I decided last week, in a fit of whimsy, to start working on an orchestra piece. For a young composer in America with radical musical tendencies, beginning a piece for symphony orchestra is like putting some time in on your three-point shots in the hope of eventually playing for the NBA: Except as an exercise, it’s simply not going to pay off. Furthermore, it’s occurred to me that I’m really no better qualified to write a symphonic work than I am to start for the Bulls. In fact, my three-pointers are probably even a little sweeter than my orchestral chops, and I don’t make a statement like that lightly.
Where do you even begin?! There are so many instruments. Granted, some of them are traditionally treated in groups, but is that something I can get behind, you know, philosophically? It seems somehow undemocratic to demand that all the violas play the same thing.

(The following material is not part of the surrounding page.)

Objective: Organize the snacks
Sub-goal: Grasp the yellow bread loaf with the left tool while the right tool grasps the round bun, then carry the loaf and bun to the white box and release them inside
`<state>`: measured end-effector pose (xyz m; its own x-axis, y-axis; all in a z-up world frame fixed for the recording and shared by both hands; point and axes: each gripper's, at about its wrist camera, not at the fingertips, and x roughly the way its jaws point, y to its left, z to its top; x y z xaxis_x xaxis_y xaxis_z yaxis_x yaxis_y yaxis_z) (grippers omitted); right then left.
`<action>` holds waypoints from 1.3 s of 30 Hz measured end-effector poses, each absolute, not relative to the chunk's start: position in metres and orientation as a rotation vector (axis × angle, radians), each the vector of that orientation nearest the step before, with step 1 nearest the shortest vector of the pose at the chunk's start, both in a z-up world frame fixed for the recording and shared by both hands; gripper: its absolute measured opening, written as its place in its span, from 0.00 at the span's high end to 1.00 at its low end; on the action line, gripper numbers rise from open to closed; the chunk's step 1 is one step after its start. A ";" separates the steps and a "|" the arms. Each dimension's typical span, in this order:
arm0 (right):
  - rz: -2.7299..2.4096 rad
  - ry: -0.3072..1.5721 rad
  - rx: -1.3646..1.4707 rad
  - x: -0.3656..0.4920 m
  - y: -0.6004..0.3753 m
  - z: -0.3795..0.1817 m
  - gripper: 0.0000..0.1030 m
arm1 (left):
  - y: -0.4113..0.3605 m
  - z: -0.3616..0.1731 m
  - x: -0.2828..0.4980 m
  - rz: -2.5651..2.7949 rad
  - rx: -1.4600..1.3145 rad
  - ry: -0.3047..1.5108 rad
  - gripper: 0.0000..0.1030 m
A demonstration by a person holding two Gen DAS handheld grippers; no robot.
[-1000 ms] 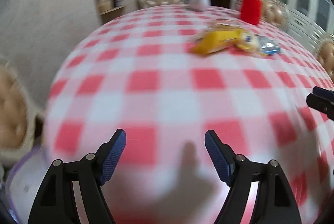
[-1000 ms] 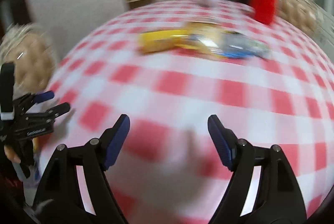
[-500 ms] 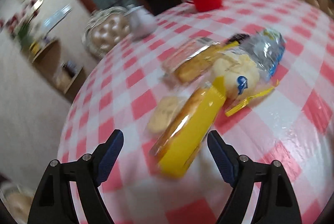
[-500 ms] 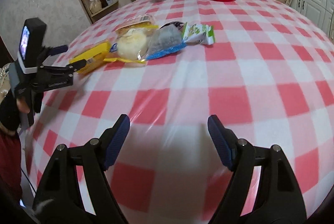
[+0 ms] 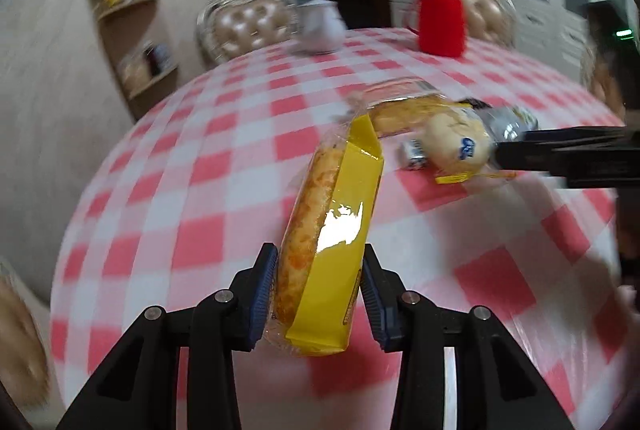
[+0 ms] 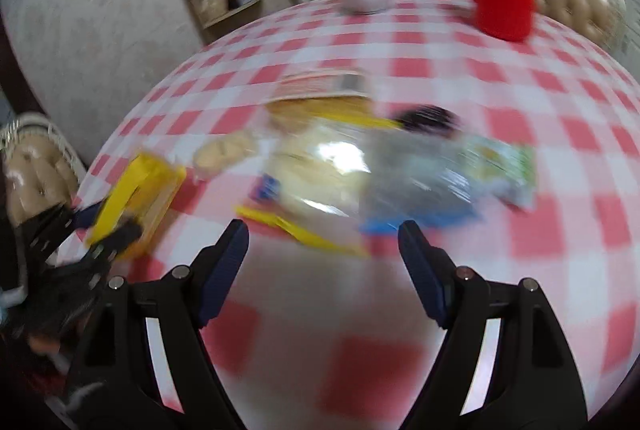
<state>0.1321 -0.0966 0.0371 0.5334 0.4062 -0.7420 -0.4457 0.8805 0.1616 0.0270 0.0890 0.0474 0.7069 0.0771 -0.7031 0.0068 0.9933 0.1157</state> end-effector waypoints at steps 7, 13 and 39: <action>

How will I even know exactly which and how many instruments are available? Can I get away with writing quarter-tones? How tough can the rhythms be? How long will it take to write? Should I invest that much time? What if I can’t get anyone to play it? What if I can? What if they program it next to Beethoven’s Fifth or something and nobody likes it? What if the orchestra walks out during rehearsal because of some union dispute? A professional misfire of symphonic proportions is the kind of thing I might not recover from.
It’s a frightening proposition, no two ways about it. Like most composers of intimidating-looking music, I’ve always just assumed that I’d never be able to have my orchestral cake (write a piece I really stand behind) and eat it too (see said piece on a program). Although major American symphony orchestras seem as content as ever, by and large, to play warhorses and pops concerts, there seem to be more and more opportunities to work with smaller orchestras on adventurous pieces. Maybe it’s not so far-fetched after all. In any case, the first step is to write a piece worthy of those opportunities, which is easier said than done. First, however, I have to go out to the courts and practice putting the rock in the hole from twenty feet away.